By 1996, the club had applied for a place in the British Premier Division - the first Scottish club to join - and over the next few seasons it had representatives playing at the World, European, Youth, Commonwealth and Six Nations Championships.
But a side-effect of the emphasis on elite players had become apparent: fewer local youngsters were playing. This was when McLernon began to focus attention on developing the sport in nearby primary schools. He explains that it was the discipline and the community spirit more than the single mad pursuit of a little white celluloid ball that has changed lives here.

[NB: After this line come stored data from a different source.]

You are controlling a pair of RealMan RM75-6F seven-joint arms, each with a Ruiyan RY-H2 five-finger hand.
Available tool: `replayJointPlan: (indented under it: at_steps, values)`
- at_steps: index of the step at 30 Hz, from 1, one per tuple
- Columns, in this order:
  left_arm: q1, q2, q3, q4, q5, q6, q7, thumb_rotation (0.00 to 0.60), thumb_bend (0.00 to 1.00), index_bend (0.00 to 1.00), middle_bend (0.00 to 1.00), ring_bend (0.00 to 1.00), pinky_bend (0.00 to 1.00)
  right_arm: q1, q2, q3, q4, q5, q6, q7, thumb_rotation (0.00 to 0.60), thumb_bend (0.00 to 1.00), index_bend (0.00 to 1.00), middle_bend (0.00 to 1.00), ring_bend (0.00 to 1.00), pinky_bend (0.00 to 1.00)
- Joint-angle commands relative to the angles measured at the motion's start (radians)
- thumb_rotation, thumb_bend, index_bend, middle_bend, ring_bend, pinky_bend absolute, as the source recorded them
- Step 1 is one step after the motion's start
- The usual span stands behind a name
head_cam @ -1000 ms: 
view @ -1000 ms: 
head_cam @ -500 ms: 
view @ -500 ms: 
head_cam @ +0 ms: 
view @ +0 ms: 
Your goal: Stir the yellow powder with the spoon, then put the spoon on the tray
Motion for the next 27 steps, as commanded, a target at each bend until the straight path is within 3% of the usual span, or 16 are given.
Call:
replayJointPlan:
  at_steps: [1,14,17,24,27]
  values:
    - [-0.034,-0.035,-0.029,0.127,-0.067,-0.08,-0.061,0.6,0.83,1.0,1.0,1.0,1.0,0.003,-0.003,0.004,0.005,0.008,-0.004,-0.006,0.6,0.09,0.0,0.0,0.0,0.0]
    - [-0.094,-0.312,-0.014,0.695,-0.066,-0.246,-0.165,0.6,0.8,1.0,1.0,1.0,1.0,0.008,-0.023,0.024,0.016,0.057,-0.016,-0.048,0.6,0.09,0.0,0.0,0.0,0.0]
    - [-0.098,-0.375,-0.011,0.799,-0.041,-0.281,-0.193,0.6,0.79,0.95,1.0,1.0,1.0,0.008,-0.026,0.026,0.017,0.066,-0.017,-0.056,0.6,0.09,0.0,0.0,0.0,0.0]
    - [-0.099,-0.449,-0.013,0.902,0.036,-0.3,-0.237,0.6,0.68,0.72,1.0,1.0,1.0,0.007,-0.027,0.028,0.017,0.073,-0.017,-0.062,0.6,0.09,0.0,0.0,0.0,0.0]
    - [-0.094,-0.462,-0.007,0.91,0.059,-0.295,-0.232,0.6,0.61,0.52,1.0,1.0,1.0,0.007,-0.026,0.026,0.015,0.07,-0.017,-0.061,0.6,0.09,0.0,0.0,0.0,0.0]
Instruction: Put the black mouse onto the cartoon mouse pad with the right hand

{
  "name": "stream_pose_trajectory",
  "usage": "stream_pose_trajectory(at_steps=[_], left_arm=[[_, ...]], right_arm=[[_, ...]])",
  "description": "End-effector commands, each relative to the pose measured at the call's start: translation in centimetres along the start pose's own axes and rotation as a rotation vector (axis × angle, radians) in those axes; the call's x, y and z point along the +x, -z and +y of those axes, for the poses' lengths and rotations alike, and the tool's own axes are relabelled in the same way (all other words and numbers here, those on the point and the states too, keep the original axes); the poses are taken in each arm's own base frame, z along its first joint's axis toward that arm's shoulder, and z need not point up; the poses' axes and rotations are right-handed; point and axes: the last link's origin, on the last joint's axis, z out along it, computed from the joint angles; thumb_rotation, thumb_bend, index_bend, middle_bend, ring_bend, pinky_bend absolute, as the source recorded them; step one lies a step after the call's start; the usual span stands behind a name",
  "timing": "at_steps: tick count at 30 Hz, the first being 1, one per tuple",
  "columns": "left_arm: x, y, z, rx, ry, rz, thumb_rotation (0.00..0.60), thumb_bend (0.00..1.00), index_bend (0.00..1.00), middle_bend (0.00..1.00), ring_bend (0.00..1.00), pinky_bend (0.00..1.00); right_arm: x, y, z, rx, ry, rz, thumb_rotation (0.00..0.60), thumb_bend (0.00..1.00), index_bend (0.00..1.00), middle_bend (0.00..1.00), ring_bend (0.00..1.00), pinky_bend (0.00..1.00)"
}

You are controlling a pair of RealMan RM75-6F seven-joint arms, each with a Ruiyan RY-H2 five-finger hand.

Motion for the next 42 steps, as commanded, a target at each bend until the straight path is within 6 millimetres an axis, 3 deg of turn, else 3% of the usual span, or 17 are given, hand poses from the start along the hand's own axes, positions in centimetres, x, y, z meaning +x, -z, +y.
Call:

"The club has saved many kids from heading to Barlinnie, " he says, referring to the notorious prison on the outskirts of Glasgow. "They are doing things kids have never done in Drumchapel before, like going to university and college. Some of the kids around here have parents who have never worked, and grandparents who have never worked. That life was all they knew. But sport gives them discipline. It gives them self-respect. We try to give the kids a bit of meaning and structure in their lives. And hope. It enables them to travel to see other places and meet other people, to see that there is a world of opportunity out there. And it gives them a sense of belonging. We're a real community here."
There is indeed a palpable buzz and sense of pride about the place. It is the second week of the Easter break and the club's elite players are in intensive training for May's Commonwealth Championships in Glasgow, an important competition ahead of the 2010 Commonwealth Games in Delhi - and the 2014 Games at home in Glasgow.
In one half of the hall are Li Chao, the recently appointed national coach for Scotland, and two players from China - Qian Hai Song, 20, and Wang Zheng, 18. At their sides are waist-high cartons of balls, which they are strategically, relentlessly firing at their opponents.
One of the Drumchapel players attacks every ball as if it has delivered an appalling insult to his mother. Another repeatedly berates himself. Errant balls are flying all over the place.
At other tables, players are working on their forehand counter-hit, backhand push, forehand backspin serve, backhand topspin serve. It is exhausting to watch. More balls are slammed; others spin so much that they hover in the air, doing their own thing before landing in the most improbable and impossible spot.
The players' faces are contorted in a grim but not unpleasant expression. It's a look of focused and intense attention - one a surgeon might wear while performing the most intricate operation. The coach later informs me that a table tennis ball travels at up to 170mph and that a player has 0.7 seconds to respond to an opponent's shot. At this level, he says, the game is extremely difficult and requires monumental concentration, exquisite technique and instinctive brilliance. It bears about as much resemblance to youth club ping pong as Drumchapel does to Mayfair.
At the end of the drill, the players walk away from the tables and let out a collective sigh of relief. Qian Hai Song, who knows only a little English, smiles. He looks as if he would have expended more energy sipping a cup of tea.